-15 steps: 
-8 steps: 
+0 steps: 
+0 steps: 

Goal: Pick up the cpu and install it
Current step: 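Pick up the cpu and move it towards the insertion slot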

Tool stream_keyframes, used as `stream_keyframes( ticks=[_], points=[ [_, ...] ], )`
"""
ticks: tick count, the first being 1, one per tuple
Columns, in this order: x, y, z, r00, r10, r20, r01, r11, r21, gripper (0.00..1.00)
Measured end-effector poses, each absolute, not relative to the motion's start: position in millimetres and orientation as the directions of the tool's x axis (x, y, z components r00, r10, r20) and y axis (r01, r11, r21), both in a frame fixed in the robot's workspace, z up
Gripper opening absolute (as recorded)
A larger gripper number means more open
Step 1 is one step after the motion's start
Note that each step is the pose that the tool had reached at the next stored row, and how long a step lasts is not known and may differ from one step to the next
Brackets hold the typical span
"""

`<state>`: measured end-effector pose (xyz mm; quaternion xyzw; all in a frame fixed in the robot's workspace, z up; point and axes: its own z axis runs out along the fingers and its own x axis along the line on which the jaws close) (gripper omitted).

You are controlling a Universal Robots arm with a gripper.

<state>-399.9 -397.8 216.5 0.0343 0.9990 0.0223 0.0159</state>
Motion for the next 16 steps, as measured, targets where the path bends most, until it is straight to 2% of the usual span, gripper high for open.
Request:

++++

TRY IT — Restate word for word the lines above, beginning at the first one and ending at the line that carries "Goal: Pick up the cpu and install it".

WRITTEN RESPONSE —
-15 steps: 
-8 steps: 
+0 steps: 
+0 steps: 

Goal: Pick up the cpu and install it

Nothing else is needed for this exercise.